Beneath a vast, vaulted ceiling, the museum lies open, forbidding strict barriers and walls for intuitive separation of space. A neon-lit room is boxed in with hot-pink chain link fencing. The bottom is open, a pathway in and out and beyond, and this model is a consistent design strategy for the museum. It allows the visitor a choice to pop in - engage - and pop out, so that the experience is self-directed, independent and made up of choices. Each unit is analogy-based - “The Circus” or “The Factory” - each centering on multimedia installations. Here, a minimal interface allows simple actions and gestures to reveal more complicated processes; how a glass prism works, or even how lightning can create glass.

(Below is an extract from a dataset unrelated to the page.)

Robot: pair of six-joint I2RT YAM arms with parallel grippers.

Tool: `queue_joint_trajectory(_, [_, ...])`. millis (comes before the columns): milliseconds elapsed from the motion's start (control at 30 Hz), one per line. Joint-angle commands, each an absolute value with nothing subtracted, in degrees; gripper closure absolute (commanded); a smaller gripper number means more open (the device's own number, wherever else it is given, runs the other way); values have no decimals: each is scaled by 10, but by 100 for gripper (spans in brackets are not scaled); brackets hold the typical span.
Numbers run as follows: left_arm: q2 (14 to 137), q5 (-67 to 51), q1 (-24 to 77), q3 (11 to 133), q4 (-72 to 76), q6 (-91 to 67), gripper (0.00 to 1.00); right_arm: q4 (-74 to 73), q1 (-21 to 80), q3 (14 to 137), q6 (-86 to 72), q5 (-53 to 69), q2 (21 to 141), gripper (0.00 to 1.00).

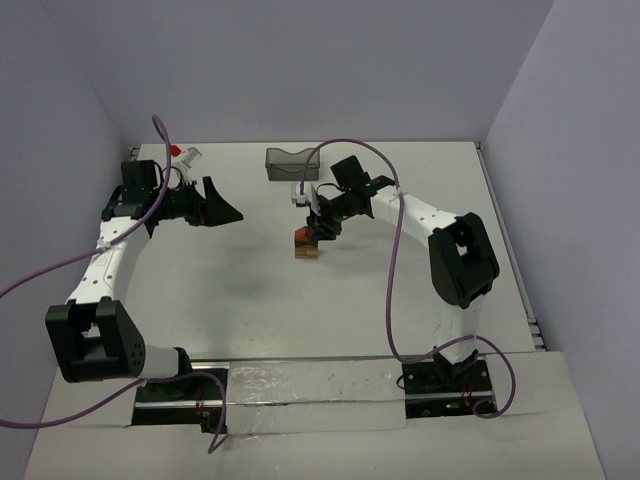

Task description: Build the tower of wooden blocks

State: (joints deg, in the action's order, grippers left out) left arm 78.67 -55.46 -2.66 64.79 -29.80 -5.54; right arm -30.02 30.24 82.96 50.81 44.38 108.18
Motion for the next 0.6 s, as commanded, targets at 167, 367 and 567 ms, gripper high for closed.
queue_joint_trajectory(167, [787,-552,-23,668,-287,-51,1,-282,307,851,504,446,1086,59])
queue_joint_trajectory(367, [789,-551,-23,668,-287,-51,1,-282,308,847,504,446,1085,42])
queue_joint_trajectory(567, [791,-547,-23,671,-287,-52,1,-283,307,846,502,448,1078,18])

The design aesthetic delights in contrasts, in conflicting and complementing energies. Bubbly blue globes rise from a matte black desk like deep-sea jellyfish. An ethereal glass spider is dashed against the blocky surface of a pink lego diorama. Crazed black-and-white blocks zig-zag up a wall and spread only to stop, interrupted by a brushed gray carpet and titanium-yellow stairs leading up to another space and experience. In this 2000 m² “glass city,” a former industrial workshop is transformed into a compelling analogy of design: transforming pre-existing elements to create a new, and purpose-driven space. This is the root of creativity, and in the end this museum seems not so much about glass, but the curious and imaginative side within us all.